BRIEF:
Below are some records. Write out exactly their lines from the one with "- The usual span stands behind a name" through the one with "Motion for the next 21", and leave the pictures behind.

DATA TO PROCESS:
○ ○ ○

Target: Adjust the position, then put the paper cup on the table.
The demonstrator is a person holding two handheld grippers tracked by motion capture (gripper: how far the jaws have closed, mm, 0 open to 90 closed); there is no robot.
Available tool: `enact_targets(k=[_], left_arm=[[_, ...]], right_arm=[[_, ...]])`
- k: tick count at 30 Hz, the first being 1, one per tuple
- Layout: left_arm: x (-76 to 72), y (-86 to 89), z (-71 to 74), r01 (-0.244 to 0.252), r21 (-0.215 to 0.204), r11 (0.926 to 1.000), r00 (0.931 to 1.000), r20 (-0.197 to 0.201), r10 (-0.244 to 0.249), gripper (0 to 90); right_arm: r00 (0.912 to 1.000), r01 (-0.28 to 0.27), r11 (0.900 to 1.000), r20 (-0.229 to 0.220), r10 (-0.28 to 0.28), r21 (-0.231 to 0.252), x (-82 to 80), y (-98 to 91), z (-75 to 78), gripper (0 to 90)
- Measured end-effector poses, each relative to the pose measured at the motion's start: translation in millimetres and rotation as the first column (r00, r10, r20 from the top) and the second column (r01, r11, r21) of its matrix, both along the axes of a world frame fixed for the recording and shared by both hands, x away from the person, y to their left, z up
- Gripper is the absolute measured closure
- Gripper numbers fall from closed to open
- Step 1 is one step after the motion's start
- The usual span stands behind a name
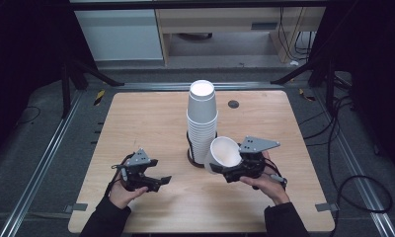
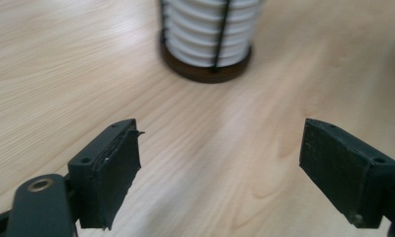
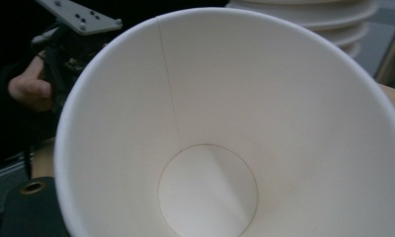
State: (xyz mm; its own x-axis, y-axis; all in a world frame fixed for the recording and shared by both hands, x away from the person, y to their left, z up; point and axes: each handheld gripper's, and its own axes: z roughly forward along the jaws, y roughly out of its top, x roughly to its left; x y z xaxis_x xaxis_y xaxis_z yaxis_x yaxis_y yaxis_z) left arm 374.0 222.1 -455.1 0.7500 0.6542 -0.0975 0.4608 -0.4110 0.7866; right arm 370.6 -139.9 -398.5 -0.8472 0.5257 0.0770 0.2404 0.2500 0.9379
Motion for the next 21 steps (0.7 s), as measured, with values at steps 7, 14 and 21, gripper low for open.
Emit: enact_targets(k=[7, 14, 21], left_arm=[[7.6, 18.4, -3.1, -0.107, -0.033, 0.9937, 0.9943, -0.011, 0.106, 14.8], [9.1, 27.4, -3.9, -0.164, -0.005, 0.9865, 0.9864, 0.008, 0.164, 14.8], [10.4, 36.5, -1.0, -0.205, -0.007, 0.9787, 0.9786, 0.016, 0.205, 15.1]], right_arm=[[0.9880, 0.154, 0.9880, 0.010, -0.154, -0.010, 9.2, -20.1, -1.7, 14.8], [0.9551, 0.296, 0.9546, 0.020, -0.296, -0.032, 16.5, -37.3, -1.4, 14.8], [0.8833, 0.469, 0.8790, 0.029, -0.468, -0.088, 25.1, -55.2, -0.8, 14.7]])
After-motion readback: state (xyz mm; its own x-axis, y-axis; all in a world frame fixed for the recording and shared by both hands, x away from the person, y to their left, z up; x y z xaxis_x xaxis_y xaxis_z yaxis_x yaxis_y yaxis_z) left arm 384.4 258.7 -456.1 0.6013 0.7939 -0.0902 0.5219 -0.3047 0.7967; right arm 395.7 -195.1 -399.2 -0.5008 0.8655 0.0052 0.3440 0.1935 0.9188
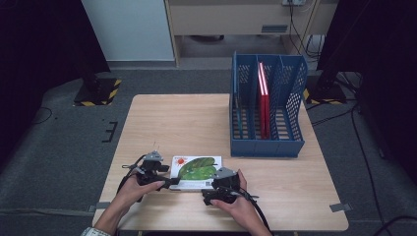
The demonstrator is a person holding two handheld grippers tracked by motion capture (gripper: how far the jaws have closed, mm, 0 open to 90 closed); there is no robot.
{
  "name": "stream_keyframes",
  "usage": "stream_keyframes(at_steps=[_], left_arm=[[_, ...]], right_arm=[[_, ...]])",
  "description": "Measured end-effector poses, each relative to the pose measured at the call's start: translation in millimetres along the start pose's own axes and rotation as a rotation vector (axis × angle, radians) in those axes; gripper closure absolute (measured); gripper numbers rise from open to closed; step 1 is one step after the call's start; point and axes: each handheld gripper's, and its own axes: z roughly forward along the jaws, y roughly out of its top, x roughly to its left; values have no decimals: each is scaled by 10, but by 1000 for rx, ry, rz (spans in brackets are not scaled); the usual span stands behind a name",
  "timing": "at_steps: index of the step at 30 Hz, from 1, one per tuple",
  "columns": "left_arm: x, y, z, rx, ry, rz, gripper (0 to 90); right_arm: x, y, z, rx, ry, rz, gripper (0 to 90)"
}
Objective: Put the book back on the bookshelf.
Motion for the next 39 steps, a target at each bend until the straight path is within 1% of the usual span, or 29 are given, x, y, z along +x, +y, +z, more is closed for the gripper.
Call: stream_keyframes(at_steps=[4,6,8,12,15,17,20,21,24,28,29,30,31,33,36,39], left_arm=[[2,-28,37,16,-18,-2,169],[5,-40,56,23,-18,-3,169],[-2,-44,73,30,-27,-1,168],[4,-42,74,30,-30,-1,157],[20,-52,55,29,-22,-3,161],[30,-67,43,26,-27,-9,163],[26,-78,41,27,-46,5,163],[20,-78,47,23,-53,0,163],[1,-73,55,32,-61,8,161],[4,-70,61,31,-77,2,160],[-1,-64,66,27,-79,-6,162],[-6,-59,70,30,-81,-2,169],[-14,-50,74,32,-77,10,171],[-22,-34,63,26,-81,20,173],[-26,-3,31,3,-75,18,197],[-7,6,27,-7,-76,13,218]], right_arm=[[1,2,3,-1,-1,0,13],[1,3,3,-1,-1,0,12],[2,3,4,-1,-1,0,13],[3,4,5,-1,-1,1,13],[2,4,3,1,1,1,13],[3,4,5,-1,-1,1,13],[2,4,4,0,1,1,13],[3,4,4,0,0,1,13],[2,4,5,-1,-2,1,14],[4,4,4,-1,-2,2,16],[4,5,2,1,0,2,16],[4,5,2,1,0,3,16],[5,5,3,0,-1,2,17],[4,5,2,0,-2,3,20],[0,5,0,-2,0,7,25],[-3,6,-1,-6,1,12,28]])
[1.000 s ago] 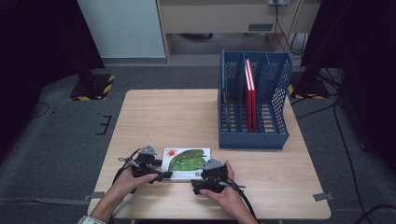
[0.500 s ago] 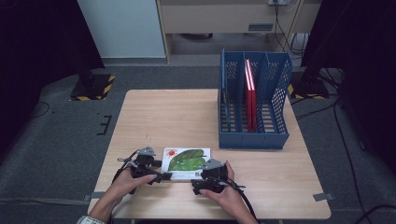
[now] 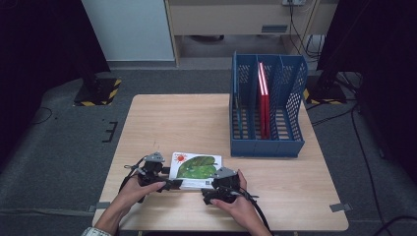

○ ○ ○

WRITTEN ANSWER:
- The usual span stands behind a name
State: (xyz mm; its own x-axis, y-axis; all in a world frame fixed for the recording and shared by both hands, x away from the person, y to their left, z up; point and axes: each handheld gripper's, and its own axes: z roughly forward along the jaws, y roughly out of its top, x roughly to its left; x y z xaxis_x xaxis_y xaxis_z yaxis_x yaxis_y yaxis_z) left arm 374.0 222.1 -455.1 0.7500 0.6542 -0.0975 0.4608 -0.4110 0.7866; right arm 370.6 -139.9 -398.5 -0.8472 0.5257 0.0770 0.2404 0.2500 0.9379
Motion for the next 21 steps (0.7 s), as measured, with values at steps 7, 14 and 21, gripper low for open.

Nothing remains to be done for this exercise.